Filter 6: Definition Must Be in WordNet¶

Apply the WordNet synset check to every definition. Definitions that have no synset (even after article stripping) cannot participate in sense-specific embedding generation or relationship feature computation, so they are dropped.

We also track how many definitions were recovered by the article-stripping heuristic, so we can report this in the summary and assess whether more aggressive lemmatization would be worthwhile.

In [18]:
# Check which definitions have synsets (with article-stripping fallback)
wn_def_mask = df_clues["definition"].apply(has_wordnet_synset)

# Track article-stripping stats: how many pass ONLY after stripping "a "?
direct_def_mask = df_clues["definition"].apply(
    lambda x: bool(wn.synsets(str(x).lower().replace(" ", "_")))
)
n_def_stripped = int((wn_def_mask & ~direct_def_mask).sum())

# Show examples of definitions that failed both attempts
failing_defs = df_clues.loc[~wn_def_mask, "definition"].unique()
print(f"Definitions NOT found in WordNet: {len(failing_defs):,} unique values")
print("Examples of failing definitions:")
for d in failing_defs[:10]:
    print(f"  '{d}'")
print()

n_before = df_clues.shape[0]
df_clues = df_clues[wn_def_mask]
n_after = df_clues.shape[0]

print(f"Removed {n_before - n_after:,} rows where definition has no WordNet synset")
print(f"  ({n_def_stripped:,} definitions recovered by stripping leading 'a ')")
print(f"Remaining: {n_after:,} rows")

cleaning_log["07_def_in_wordnet"] = n_after
Definitions NOT found in WordNet: 181,043 unique values
Examples of failing definitions:
  'where they should be gained'
  'Put a stop to'
  'Heady mixture'
  'of merit'
  'show amusement'
  'puritanical views'
  'What handyman has'
  'Praise, primarily, to give the thing acclaim'
  'It’s still to be settled'
  'sort presenting a threat to workers'

Removed 216,436 rows where definition has no WordNet synset
  (3,049 definitions recovered by stripping leading 'a ')
Remaining: 262,545 rows

Filter 7: Answer Must Be in WordNet¶

The same WordNet requirement applies to answers. Answers are stored in uppercase in the source data (e.g., PLOT, CLEARANCE), so the lookup function lowercases them before querying WordNet. Multi-word answers like ICE CREAM are handled by replacing spaces with underscores (ice_cream), which is how WordNet indexes multi-word entries.

In [19]:
# Check which answers have synsets
wn_ans_mask = df_clues["answer"].apply(has_wordnet_synset)

# Track article-stripping stats for answers
direct_ans_mask = df_clues["answer"].apply(
    lambda x: bool(wn.synsets(str(x).lower().replace(" ", "_")))
)
n_ans_stripped = int((wn_ans_mask & ~direct_ans_mask).sum())

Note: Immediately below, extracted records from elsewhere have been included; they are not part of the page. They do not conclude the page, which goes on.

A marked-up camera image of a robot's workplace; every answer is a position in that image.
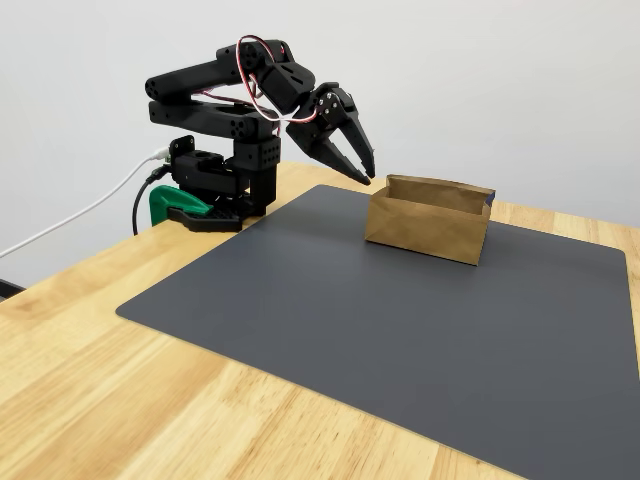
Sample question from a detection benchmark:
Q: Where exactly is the dark grey mat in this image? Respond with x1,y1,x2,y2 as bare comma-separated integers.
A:
114,183,640,480

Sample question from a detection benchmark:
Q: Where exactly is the brown paper box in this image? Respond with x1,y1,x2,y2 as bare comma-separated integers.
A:
363,173,497,267

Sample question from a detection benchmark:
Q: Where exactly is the red white servo wire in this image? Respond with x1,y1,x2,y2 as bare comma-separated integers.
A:
236,34,321,124

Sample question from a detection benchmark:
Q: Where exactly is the green table clamp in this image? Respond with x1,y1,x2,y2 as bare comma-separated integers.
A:
148,183,215,226

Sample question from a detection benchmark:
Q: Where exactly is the white cable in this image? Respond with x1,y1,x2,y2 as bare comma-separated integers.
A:
0,148,169,260

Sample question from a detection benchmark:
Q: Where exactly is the black cable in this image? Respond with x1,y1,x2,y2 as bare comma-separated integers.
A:
131,167,174,236

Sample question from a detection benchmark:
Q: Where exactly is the black object beside table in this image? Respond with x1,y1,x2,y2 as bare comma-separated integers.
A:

# Show examples of answers that failed
failing_answers = df_clues.loc[~wn_ans_mask, "answer"].unique()
print(f"Answers NOT found in WordNet: {len(failing_answers):,} unique values")
print("Examples of failing answers:")
for a in failing_answers[:10]:
    print(f"  '{a}'")
print()

n_before = df_clues.shape[0]
df_clues = df_clues[wn_ans_mask]
n_after = df_clues.shape[0]

print(f"Removed {n_before - n_after:,} rows where answer has no WordNet synset")
print(f"  ({n_ans_stripped:,} answers recovered by stripping leading 'a ')")
print(f"Remaining: {n_after:,} rows")

cleaning_log["08_answer_in_wordnet"] = n_after
Answers NOT found in WordNet: 12,318 unique values
Examples of failing answers:
  'AGITATO'
  'DOGLEGGED'
  'ERNEST'
  'DENARII'
  'TO A DEGREE'
  'ALEXANDRA'
  'LINDA'
  'ARABICA'
  'ASTI'
  'SEND-UP'

Removed 21,148 rows where answer has no WordNet synset
  (33 answers recovered by stripping leading 'a ')
Remaining: 241,397 rows

Assign def_answer_pair_id¶

Multiple clue rows can share the same (definition, answer) pair — different crossword constructors wrote different clues for the same underlying word relationship. For example, many different clues might pair the definition “anger” with the answer RAGE.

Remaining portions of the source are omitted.